| Work request |
In the records below, find the line with "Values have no" and repeat exactly every line from it through the line with "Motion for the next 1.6". Pictures stay out.

| Excerpted data |
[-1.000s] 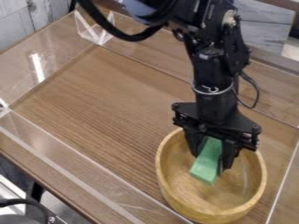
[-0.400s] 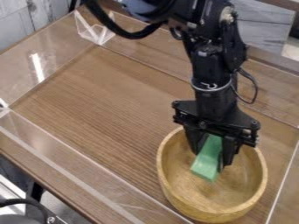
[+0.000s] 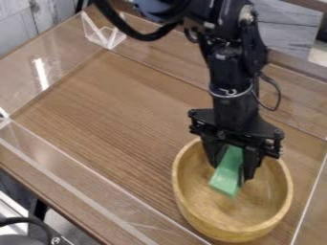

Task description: Put the green block in the brown bowl

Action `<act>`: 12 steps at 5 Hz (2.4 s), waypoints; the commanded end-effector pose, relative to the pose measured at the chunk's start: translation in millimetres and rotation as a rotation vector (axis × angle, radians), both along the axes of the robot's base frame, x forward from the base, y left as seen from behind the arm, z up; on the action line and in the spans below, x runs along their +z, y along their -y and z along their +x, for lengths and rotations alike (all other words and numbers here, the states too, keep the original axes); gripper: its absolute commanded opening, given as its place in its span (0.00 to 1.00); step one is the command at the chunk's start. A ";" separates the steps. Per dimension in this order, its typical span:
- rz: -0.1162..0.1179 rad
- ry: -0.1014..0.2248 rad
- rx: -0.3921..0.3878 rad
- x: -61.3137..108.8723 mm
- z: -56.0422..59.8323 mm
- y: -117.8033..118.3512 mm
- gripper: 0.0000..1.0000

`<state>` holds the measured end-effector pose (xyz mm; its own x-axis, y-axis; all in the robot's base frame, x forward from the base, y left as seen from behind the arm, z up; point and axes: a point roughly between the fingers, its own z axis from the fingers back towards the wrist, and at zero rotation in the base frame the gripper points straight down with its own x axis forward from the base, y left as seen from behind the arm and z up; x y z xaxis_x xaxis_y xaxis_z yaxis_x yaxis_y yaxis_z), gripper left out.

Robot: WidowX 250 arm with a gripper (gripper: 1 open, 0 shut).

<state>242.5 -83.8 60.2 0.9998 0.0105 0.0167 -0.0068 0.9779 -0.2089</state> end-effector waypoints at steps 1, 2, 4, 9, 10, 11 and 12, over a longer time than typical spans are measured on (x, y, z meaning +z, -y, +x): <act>-0.017 0.048 0.009 12.6 13.1 -0.4 0.00; -0.021 0.046 0.009 12.7 14.0 -1.2 0.00; -0.028 0.040 0.008 13.6 15.6 -3.1 0.00; -0.052 0.026 0.000 9.8 18.0 -5.6 0.00; -0.057 0.021 -0.003 9.3 17.7 -6.1 0.00; -0.062 0.015 -0.006 8.7 17.5 -6.5 0.00; -0.067 0.010 -0.009 8.3 17.1 -6.8 0.00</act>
<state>246.3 -77.5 56.1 0.9996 -0.0044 -0.0287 -0.0033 0.9645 -0.2640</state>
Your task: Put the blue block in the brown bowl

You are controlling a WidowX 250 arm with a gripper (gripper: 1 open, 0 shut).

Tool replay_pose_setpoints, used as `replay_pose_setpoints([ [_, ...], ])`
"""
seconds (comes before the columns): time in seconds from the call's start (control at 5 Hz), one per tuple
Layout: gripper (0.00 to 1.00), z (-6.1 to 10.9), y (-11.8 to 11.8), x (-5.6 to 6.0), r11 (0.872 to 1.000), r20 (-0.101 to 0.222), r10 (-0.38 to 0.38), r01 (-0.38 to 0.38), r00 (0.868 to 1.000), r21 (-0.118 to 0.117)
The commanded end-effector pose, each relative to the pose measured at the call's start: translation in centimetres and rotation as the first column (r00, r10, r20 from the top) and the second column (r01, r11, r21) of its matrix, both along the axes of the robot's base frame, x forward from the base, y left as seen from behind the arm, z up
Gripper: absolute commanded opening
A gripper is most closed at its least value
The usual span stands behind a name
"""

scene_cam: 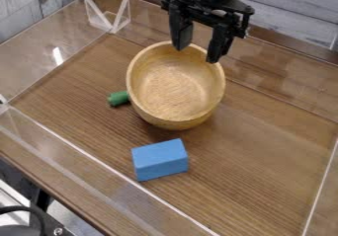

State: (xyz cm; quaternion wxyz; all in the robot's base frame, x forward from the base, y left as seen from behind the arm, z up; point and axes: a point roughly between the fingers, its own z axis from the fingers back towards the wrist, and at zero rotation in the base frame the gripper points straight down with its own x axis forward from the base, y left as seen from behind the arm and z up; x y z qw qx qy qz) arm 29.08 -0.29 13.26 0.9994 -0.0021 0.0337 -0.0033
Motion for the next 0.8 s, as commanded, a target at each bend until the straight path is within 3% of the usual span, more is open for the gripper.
replay_pose_setpoints([
  [0.0, 1.0, -0.7, -0.2, -0.9, 0.995, -0.013, -0.101, 0.101, 0.995, -0.007],
  [0.2, 1.0, -0.5, -0.8, -3.1, 0.963, 0.019, -0.27, 0.27, 0.963, -0.009],
  [0.4, 1.0, -0.1, -1.1, -5.2, 0.9, 0.045, -0.436, 0.437, 0.899, -0.003],
  [0.6, 1.0, -0.1, -1.0, -6.9, 0.819, 0.058, -0.574, 0.574, 0.817, 0.016],
])
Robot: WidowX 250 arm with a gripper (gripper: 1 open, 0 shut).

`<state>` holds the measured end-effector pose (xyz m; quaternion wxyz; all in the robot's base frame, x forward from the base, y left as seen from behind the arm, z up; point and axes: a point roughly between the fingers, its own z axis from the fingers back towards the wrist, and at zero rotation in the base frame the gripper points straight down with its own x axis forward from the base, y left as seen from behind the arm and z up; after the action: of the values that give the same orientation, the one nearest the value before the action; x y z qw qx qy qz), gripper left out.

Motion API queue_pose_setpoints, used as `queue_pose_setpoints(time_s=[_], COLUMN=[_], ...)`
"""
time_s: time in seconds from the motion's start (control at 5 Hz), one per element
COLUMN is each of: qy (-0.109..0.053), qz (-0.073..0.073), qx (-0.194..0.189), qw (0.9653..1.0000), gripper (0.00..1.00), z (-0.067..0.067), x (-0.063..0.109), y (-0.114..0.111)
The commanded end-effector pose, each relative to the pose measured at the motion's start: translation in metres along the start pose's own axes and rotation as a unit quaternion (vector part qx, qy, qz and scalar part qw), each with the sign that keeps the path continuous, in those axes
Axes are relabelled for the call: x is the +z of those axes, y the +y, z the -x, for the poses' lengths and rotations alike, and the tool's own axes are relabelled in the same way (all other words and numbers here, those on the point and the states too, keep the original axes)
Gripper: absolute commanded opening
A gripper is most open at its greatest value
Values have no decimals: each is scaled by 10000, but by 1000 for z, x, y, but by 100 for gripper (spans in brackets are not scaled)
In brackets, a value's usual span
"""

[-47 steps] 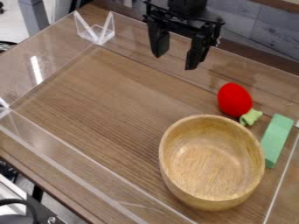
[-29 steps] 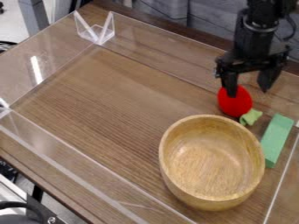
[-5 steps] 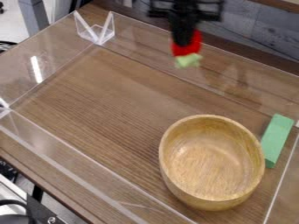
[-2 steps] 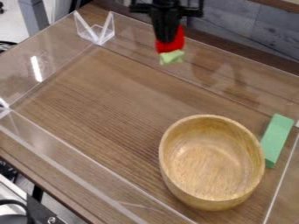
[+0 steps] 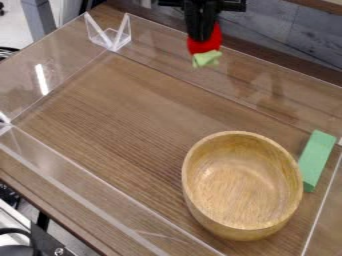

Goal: Move the red fruit to the left

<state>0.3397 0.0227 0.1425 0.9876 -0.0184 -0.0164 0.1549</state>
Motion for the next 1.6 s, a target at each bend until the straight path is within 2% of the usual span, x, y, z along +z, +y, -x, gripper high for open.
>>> queue_pose_setpoints(time_s=[0.0,0.4,0.8,1.2,1.4], qy=[-410,-386,-371,-367,-387], qz=[30,-69,-172,-119,-63], qx=[57,20,360,-267,-713], qw=[9991,9992,9985,9989,9967], gripper=[0,0,0,0,0], z=[-3,-15,-18,-9,-8], x=[19,6,-15,-30,-25], y=[-5,14,30,19,23])
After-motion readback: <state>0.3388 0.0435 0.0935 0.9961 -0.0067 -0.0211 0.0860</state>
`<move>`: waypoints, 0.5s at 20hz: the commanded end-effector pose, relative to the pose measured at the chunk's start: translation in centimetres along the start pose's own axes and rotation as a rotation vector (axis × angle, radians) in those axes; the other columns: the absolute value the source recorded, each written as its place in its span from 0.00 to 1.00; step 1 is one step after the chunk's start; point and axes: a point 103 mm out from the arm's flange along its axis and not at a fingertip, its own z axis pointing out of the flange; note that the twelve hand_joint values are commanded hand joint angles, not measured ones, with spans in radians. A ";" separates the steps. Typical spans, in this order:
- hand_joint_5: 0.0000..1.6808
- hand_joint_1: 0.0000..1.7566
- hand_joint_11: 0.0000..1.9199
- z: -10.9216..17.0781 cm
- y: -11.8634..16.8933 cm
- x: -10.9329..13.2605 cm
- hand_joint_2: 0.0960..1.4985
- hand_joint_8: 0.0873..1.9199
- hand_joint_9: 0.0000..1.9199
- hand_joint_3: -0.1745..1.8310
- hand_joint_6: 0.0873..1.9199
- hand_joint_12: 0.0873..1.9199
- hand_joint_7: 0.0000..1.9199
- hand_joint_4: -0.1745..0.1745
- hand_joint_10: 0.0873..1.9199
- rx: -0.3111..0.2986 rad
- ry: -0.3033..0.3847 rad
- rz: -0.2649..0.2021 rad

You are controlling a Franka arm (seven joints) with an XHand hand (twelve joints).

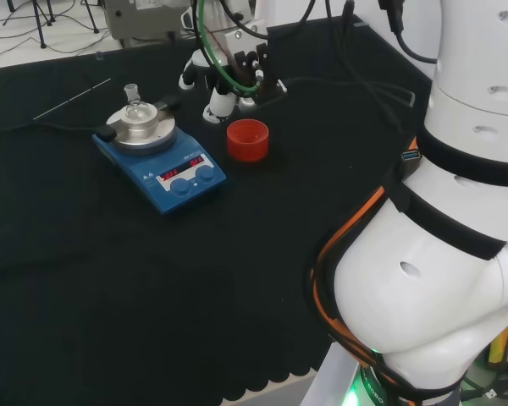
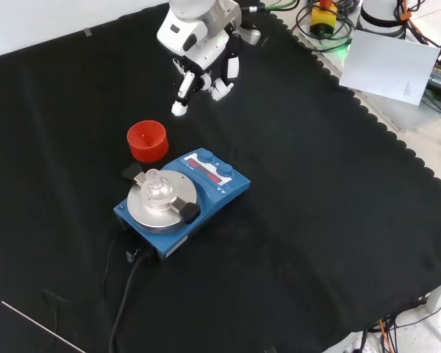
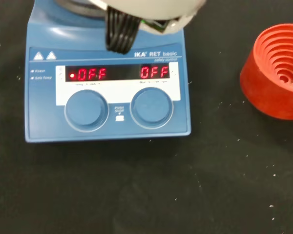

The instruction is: Turn on the heater.

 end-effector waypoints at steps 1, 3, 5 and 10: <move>0.29 0.68 0.85 0.6 0.0 1.0 0.40 0.69 0.88 0.48 0.00 0.50 0.76 0.34 0.56 0.074 -0.009 -0.017; 0.30 0.68 0.86 0.9 -0.2 0.8 0.40 0.71 0.90 0.49 0.00 0.52 0.78 0.34 0.59 0.086 -0.009 -0.013; 0.31 0.68 0.87 1.2 -0.4 0.6 0.40 0.72 0.91 0.49 0.00 0.53 0.79 0.34 0.61 0.098 -0.010 -0.011; 0.31 0.69 0.91 1.9 -0.7 0.5 0.41 0.76 0.92 0.49 0.00 0.64 0.81 0.35 0.66 0.125 -0.020 -0.012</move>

| Result |
Values have no decimals: each is scaled by 10000, but by 1000 for z, x, y, but by 100 for gripper (spans in brackets are not scaled)
In brackets, a value's usual span
"""

[-47 steps] 
[-29 steps] 
[-5 steps] 
[-2 steps] 
[+0 steps] 

Goal: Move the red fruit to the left

<state>0.3397 0.0227 0.1425 0.9876 -0.0184 -0.0164 0.1549</state>
Motion for the next 1.6 s, a target at each bend until the straight path is within 2% of the usual span, x, y, z along +z, +y, -x, gripper high for open.

With that, the output is done.